## WORK REQUIRED:
The answer should be each line of the records that contains the word "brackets"; please copy them all.

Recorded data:
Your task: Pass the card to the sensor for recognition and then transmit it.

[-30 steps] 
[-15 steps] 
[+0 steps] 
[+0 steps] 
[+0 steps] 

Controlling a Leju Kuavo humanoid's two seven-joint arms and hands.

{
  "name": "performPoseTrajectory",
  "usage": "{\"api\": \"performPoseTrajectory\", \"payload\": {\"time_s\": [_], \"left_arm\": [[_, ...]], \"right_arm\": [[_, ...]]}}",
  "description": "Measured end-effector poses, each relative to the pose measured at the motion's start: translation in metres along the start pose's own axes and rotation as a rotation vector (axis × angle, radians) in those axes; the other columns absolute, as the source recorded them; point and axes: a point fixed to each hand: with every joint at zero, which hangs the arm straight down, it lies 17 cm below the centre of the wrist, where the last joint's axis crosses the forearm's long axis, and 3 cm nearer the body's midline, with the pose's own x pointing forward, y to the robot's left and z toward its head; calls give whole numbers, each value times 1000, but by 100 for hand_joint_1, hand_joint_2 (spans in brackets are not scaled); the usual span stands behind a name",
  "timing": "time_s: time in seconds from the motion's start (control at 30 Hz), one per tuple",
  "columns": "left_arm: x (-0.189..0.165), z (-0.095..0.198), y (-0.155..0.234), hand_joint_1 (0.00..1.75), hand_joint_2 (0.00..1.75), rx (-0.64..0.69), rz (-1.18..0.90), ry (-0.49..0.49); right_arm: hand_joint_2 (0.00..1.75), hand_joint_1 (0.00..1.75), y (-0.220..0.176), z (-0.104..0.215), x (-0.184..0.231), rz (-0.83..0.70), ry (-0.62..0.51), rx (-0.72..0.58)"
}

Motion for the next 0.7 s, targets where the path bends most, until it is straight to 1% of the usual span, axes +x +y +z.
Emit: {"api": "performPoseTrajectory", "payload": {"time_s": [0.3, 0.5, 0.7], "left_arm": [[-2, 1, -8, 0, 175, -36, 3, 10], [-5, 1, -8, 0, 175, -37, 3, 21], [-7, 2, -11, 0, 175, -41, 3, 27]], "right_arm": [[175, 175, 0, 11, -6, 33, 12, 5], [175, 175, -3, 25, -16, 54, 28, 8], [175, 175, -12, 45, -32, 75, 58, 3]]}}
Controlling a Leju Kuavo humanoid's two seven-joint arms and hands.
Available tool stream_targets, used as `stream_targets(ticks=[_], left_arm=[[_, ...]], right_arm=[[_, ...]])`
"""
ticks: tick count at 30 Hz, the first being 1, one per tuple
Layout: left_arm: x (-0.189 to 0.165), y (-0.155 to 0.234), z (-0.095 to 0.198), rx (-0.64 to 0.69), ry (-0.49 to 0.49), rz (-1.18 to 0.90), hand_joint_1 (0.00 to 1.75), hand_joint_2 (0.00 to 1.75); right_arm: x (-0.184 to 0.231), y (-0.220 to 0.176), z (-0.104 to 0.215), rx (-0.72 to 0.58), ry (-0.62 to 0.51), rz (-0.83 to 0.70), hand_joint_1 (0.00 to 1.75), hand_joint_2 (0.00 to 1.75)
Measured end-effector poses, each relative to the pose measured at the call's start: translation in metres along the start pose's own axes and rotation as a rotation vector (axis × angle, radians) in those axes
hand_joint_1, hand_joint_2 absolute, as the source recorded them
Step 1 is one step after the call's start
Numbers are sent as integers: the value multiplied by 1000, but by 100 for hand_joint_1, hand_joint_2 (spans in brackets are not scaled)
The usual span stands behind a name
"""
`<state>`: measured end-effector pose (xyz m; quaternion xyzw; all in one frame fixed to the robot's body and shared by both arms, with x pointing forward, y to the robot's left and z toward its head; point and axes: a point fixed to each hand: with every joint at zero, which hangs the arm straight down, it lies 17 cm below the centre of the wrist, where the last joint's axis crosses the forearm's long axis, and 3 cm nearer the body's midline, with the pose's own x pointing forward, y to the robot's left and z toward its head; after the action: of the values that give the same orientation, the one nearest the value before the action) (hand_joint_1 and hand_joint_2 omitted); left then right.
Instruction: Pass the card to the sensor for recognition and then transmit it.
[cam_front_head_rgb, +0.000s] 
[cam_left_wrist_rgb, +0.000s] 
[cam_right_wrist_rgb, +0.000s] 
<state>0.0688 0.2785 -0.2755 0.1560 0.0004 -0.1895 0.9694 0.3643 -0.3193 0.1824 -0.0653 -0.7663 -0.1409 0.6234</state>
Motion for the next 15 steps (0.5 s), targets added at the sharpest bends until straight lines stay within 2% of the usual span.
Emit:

## OUTPUT BELOW:
  "description": "Measured end-effector poses, each relative to the pose measured at the motion's start: translation in metres along the start pose's own axes and rotation as a rotation vector (axis × angle, radians) in those axes; the other columns absolute, as the source recorded them; point and axes: a point fixed to each hand: with every joint at zero, which hangs the arm straight down, it lies 17 cm below the centre of the wrist, where the last joint's axis crosses the forearm's long axis, and 3 cm nearer the body's midline, with the pose's own x pointing forward, y to the robot's left and z toward its head; calls give whole numbers, each value times 1000, but by 100 for hand_joint_1, hand_joint_2 (spans in brackets are not scaled); the usual span stands behind a name",
Numbers are sent as integers: the value multiplied by 1000, but by 100 for hand_joint_1, hand_joint_2 (spans in brackets are not scaled)

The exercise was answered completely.